Reuse or share microVMs

To also raises the question of reusing microVMs. The code submissions on Codebench are all meant to be public, so the requirements of isolation the workloads between each other are not as important on platforms such as AWS Lambda or Koyeb. That being said, there is still the requirement of resource isolation, so sharing microVMs between users with the current architecture won’t really fit.

Another option could be to dedicate a microVM to each user. That would be the best compromise, except that it would mean adding logic to assign a VM to each user: when the worker receives some code, it would create a microVM or forward it to the existing microVM for the user. Then, to prevent wasting resources (even if a single microVM with the agent doesn’t consume much memory), the worker would have to destroy the microVM if the user is not actively using it anymore. Maybe some kind of idle timeout would do it?

Also, under a high number of simultaneous code submissions, the worker would consume more microVMs that it is creating, even if it has resources available. An easy solution would be to launch multiple “pool handlers”, or to launch VMM creations in goroutines.

Recycle microVMs

To reuse VMs, a friend of mine suggested using a technique implemented in PBot, an IRC bot. The bot supports executing user-submitted code in a VM, and restores the VM to a clean snapshot after each execution.

Luckily, Firecracker has a snapshotting feature which looks very promising:

The design allows sharing of memory pages and read only disks between multiple microVMs. When loading a snapshot, instead of loading at resume time the full contents from file to memory, Firecracker creates a MAP_PRIVATE mapping of the memory file, resulting in runtime on-demand loading of memory pages. Any subsequent memory writes go to a copy-on-write anonymous memory mapping.
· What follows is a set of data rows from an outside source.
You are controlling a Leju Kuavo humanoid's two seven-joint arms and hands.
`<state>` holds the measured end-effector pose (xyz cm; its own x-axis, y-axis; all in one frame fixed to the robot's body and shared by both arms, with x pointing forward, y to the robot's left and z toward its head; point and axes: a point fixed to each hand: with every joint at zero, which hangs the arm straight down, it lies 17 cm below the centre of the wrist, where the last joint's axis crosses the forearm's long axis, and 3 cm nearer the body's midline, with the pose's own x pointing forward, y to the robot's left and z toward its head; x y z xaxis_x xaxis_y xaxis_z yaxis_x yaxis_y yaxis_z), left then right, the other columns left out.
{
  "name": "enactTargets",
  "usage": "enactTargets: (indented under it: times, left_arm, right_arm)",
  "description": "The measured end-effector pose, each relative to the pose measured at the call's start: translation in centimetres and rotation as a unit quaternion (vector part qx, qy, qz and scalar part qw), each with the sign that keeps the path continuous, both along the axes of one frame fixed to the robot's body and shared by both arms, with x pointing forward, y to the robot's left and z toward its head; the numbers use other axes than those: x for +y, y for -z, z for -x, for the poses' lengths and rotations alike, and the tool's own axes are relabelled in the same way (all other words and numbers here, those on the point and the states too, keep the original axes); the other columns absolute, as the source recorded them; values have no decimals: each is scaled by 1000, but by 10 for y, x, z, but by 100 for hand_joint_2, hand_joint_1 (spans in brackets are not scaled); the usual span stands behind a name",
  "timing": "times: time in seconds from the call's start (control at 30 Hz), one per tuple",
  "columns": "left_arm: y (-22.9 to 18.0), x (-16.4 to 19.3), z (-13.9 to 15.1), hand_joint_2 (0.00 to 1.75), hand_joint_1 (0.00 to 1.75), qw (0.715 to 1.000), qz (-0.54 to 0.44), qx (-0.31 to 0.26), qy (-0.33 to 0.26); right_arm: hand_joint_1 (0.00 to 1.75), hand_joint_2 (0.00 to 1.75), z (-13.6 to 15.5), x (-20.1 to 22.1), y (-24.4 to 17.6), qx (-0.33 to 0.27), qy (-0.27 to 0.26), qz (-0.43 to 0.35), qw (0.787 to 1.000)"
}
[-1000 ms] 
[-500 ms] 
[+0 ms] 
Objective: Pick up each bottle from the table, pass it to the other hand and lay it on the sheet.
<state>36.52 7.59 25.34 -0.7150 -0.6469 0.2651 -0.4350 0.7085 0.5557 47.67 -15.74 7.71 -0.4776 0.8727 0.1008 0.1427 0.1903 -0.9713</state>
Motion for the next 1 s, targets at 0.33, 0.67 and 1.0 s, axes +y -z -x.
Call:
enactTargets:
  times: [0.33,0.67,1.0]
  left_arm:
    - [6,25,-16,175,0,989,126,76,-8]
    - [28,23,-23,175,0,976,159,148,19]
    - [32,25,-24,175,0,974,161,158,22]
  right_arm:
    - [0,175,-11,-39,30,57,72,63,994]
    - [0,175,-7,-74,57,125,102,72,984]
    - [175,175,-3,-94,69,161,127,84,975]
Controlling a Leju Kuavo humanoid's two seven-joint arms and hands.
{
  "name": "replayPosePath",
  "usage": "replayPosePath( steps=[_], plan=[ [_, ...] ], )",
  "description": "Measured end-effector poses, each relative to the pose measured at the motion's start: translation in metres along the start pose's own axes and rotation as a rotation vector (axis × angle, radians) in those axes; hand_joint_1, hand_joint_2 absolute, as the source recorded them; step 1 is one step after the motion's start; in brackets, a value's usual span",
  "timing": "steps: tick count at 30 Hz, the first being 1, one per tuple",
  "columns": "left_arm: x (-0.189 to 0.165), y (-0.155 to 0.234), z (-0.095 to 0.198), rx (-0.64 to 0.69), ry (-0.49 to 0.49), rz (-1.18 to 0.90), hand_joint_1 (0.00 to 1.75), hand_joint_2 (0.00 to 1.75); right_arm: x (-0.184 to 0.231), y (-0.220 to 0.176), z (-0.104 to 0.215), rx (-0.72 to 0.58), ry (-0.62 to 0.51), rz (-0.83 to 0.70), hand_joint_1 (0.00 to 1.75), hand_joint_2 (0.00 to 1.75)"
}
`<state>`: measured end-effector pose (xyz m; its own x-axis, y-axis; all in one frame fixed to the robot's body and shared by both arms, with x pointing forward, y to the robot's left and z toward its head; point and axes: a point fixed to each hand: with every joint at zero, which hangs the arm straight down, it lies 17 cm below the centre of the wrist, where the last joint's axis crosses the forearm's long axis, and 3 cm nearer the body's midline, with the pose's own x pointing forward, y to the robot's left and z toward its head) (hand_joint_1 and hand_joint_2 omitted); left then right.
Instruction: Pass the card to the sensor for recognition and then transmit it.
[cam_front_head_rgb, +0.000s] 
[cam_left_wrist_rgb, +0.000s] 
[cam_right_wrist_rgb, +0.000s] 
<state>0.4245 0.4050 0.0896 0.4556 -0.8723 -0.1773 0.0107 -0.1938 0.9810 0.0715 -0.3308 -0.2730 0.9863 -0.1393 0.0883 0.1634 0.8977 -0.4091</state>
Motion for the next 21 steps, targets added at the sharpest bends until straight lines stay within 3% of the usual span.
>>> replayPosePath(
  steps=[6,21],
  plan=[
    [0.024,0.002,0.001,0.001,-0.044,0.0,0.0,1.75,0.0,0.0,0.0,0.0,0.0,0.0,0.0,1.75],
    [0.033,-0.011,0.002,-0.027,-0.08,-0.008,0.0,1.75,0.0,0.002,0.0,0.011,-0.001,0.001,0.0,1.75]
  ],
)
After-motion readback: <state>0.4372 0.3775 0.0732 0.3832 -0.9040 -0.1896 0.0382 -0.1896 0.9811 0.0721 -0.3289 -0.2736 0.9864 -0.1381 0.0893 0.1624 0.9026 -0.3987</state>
This has the advantage of very fast snapshot loading times, but comes with the cost of having to keep the guest memory file around for the entire lifetime of the resumed microVM.

The Firecracker snapshot create/resume performance depends on the memory size, vCPU count and emulated devices count. The Firecracker CI runs snapshots tests on AWS m5d.metal instances for Intel and on AWS m6g.metal for ARM. The baseline for snapshot resume latency target on Intel is under 8ms with 5ms p90, and on ARM is under 3ms for a microVM with the following specs: 2vCPU/512MB/1 block/1 net device.

So that could also be a solution worth looking at.

Conclusion

It was a fun project to work and I learned a lot through hands-on experience with Firecracker. I didn’t encounter any issue with Firecracker itself. The documentation is surprisingly detailed and helpful. The only bug I could find was a teeny tiny one in firectl.

Using Go was a pleasure: I was able to iterate quickly and the language didn’t get in my way.

I enjoyed researching a solution of this use-case, which is quite different from the major Firecracker users, namely serverless platforms (from what I can tell).

Hopefully this post will inspire others to build things on top of Firecracker. Another post on Firecracker which helped me get started is this one by Julia Evans, which shows concrete examples of the Go SDK.

If you’re interested, the full code is available on GitHub. Cheers to my mate Gwendal which I worked with on this project!